Warum sich den körperlichen Strapazen aussetzen, um sich bei Wind und Wetter stundenlang zu Fuß oder mit dem Rad durch Wald, Feld und Wiesen nach Trier zu begeben?
Nicht erst seit Hape Kerkelings „Ich bin dann mal weg…“ ist Pilgern populär. Seit Menschheitsgedenken gehört es zur Tradition in allen Religionen.
Pilgern (aus dem lateinischen „peregrinare“: „über den eigenen Acker hinaus gehen“) lädt ein, innere und äußere Grenzen zu überwinden. Indem sich der Mensch als Pilger auf den Weg zu einem Ziel begibt, tritt sie oder er hinaus aus der Alltagswelt, verlässt die Rollen, in denen zu leben jeder und jedem täglich aufgegeben ist. Pilger betreten eine neue Welt, in der sie fremd sind, in denen sie sich den Gegebenheiten und Unwegsamkeiten des Unterwegsseins aussetzen.
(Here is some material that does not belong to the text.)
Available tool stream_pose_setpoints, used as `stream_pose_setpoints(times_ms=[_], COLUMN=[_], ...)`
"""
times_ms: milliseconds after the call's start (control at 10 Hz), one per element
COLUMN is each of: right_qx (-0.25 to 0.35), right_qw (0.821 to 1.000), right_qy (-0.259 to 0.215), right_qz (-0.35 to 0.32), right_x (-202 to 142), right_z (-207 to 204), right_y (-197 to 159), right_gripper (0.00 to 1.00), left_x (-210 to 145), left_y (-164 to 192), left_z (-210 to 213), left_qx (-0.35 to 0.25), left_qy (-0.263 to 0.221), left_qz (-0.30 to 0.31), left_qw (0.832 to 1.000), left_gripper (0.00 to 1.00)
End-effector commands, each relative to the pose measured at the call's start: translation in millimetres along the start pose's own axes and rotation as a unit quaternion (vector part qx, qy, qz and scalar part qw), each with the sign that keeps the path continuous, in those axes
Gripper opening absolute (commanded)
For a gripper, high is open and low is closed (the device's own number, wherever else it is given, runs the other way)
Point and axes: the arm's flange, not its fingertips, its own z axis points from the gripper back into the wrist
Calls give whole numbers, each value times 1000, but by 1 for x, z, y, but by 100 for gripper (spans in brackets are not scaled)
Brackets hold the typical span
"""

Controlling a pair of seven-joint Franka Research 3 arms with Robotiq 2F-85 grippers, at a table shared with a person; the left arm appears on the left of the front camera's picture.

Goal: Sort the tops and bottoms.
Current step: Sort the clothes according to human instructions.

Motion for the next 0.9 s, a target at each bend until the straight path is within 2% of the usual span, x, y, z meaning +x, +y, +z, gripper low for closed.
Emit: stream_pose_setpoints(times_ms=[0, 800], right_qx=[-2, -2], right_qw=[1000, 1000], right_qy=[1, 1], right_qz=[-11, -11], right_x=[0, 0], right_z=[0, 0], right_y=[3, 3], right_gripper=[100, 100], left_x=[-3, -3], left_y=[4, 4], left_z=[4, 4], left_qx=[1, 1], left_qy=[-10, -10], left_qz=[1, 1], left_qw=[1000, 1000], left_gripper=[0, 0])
Begrenzt durch ein Gepäck, das aufs Nötigste eingeschränkt werden muss, um überhaupt tragbar zu sein, begrenzt durch die eigenen körperlichen Kräfte – von nun an gelten MS (= Menschenstärke) statt PS - gelangen Pilger und Pilgerin an Grenzen; diese Grenzen können zu Chancen werden.
Was treibt einen Menschen dazu, sich selbst zum Packesel zu machen und aufzubrechen?
Eine uralte Sehnsucht, die jeder Mensch von Beginn an in sich trägt, ist die Wurzel aller Pilgerströme, die sich über die Erde ziehen. „Du hast uns zu dir hin geschaffen, Gott, und unser Herz ist unruhig, bis es Ruhe findet in dir.“ So umschreibt Augustinus den Aufruf Gottes an jeden von uns. In der Bibel ertönt das „Lech lecha“ (hebräisch: „geh gehend“) an Abraham und Sara zum Aufbruch aus Vertrautem in das verheißene Land.
Diesem Aufruf ähnlich lud das Motto der Heilig-Rock-Wallfahrt von 2012 mit den hier vorgestellten sieben Pilgerwegen ein, sich Pfarrei-, Stadt-, Bistums- und Länder-übergreifend in mehreren Tagesetappen nach Trier zu begeben. Das Wegenetz verbindet dabei Wallfahrtsorte, die z.T. in Vergessenheit geraten sind mit solchen, die sich noch immer großer Verehrung erfreuen. So korrespondiert die Faszination des Gewandes Jesu mit dem Wunsch, „auf Tuchfühlung“ zu gehen, etwas hautnah erleben zu wollen.
In seinem Menschsein wurde Gott in Jesus ein Gott zum „Anfassen“, begreifbar. Auf dem Pilgerweg kann jede und jeder das eigene Menschsein mit Leib, Seele und Geist erfahren, sich selbst neu begreifen lernen als eine von Gott geliebte Tochter, als ein von Gott geliebter Sohn.